Make an exact copy of the listing underneath, skipping each picture.

►

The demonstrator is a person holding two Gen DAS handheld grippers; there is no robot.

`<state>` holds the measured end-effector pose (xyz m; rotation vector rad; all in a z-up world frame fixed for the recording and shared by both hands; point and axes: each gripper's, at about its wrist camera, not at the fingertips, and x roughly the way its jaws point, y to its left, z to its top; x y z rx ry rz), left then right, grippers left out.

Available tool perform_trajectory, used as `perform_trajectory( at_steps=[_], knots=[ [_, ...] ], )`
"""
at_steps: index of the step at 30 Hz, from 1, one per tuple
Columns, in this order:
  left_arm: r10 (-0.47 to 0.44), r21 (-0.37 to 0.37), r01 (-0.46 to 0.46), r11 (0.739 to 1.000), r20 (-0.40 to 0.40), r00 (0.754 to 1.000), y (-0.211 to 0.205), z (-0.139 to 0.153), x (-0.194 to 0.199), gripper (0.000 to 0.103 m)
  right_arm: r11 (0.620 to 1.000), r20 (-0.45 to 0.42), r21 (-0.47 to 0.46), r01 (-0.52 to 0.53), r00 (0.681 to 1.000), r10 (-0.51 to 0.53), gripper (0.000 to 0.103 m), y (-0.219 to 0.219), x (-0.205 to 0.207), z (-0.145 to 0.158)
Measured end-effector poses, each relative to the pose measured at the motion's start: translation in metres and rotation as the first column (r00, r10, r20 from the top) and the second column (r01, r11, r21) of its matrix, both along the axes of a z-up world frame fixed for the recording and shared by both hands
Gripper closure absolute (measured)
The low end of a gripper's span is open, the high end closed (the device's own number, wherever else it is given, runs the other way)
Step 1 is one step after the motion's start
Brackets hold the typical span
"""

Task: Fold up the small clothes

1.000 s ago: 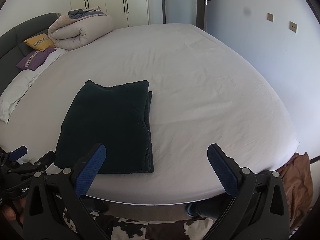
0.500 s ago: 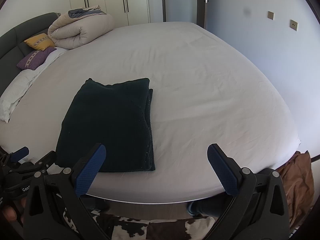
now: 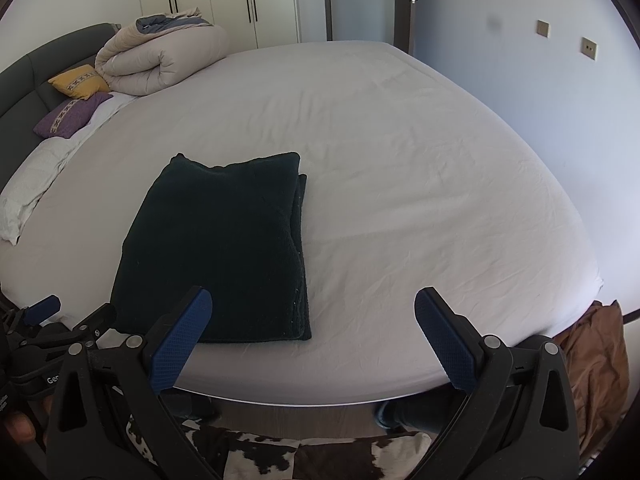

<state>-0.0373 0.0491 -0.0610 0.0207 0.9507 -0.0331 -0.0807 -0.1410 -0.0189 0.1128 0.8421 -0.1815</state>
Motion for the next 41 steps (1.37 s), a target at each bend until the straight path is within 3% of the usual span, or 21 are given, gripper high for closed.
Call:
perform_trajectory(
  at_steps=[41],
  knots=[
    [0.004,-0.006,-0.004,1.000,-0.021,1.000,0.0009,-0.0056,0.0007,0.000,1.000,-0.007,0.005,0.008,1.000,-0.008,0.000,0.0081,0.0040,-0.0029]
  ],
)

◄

Response:
The demonstrator is a person holding two Gen DAS handheld grippers; there is no robot.

`<state>` holds the measured end-effector pose (xyz m; rotation vector rad; all in a z-up world frame fixed for the recording and shared by both hands; point and axes: each gripper's, at about its wrist camera, not at the fingertips, and x roughly the way its jaws point, y to its left, z to its top; x y z rx ry rz), left then right, grippers left out.

Available tool perform_trajectory, used as `perform_trajectory( at_steps=[_], knots=[ [_, ...] ], )`
"""
at_steps: index of the step at 30 Hz, from 1, one per tuple
Columns, in this order:
  left_arm: r10 (-0.47 to 0.44), r21 (-0.37 to 0.37), r01 (-0.46 to 0.46), r11 (0.739 to 1.000), r20 (-0.40 to 0.40), r00 (0.754 to 1.000), y (-0.211 to 0.205), z (-0.139 to 0.153), x (-0.194 to 0.199), gripper (0.000 to 0.103 m)
  right_arm: r11 (0.620 to 1.000), r20 (-0.45 to 0.42), r21 (-0.47 to 0.46), r01 (-0.52 to 0.53), r00 (0.681 to 1.000), r10 (-0.51 to 0.53), gripper (0.000 to 0.103 m), y (-0.219 to 0.219), x (-0.205 to 0.207), z (-0.145 to 0.158)
Measured end-effector poses, each relative to the pose measured at the motion's start: translation in metres and rotation as the first column (r00, r10, r20 from the top) and the second column (r01, r11, r21) of its matrix, both along the axes of a z-up world frame fixed for the recording and shared by both hands
Gripper closure absolute (measured)
The low end of a gripper's span is open, the high end closed (the device's own number, wherever else it is given, runs the other way)
Step 1 is one step after the motion's start
Brackets hold the typical span
"""

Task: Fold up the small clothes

1.000 s ago: 
0.500 s ago: 
now: 

<state>-0.0373 0.0491 -0.0610 0.0207 0.9507 -0.0331 -0.0807 -0.1410 -0.0189 0.1128 0.8421 -0.1815</state>
Motion for the next 41 steps (1.37 s), a target at each bend until the straight path is within 3% of the usual span, or 21 are given, gripper high for closed.
Call:
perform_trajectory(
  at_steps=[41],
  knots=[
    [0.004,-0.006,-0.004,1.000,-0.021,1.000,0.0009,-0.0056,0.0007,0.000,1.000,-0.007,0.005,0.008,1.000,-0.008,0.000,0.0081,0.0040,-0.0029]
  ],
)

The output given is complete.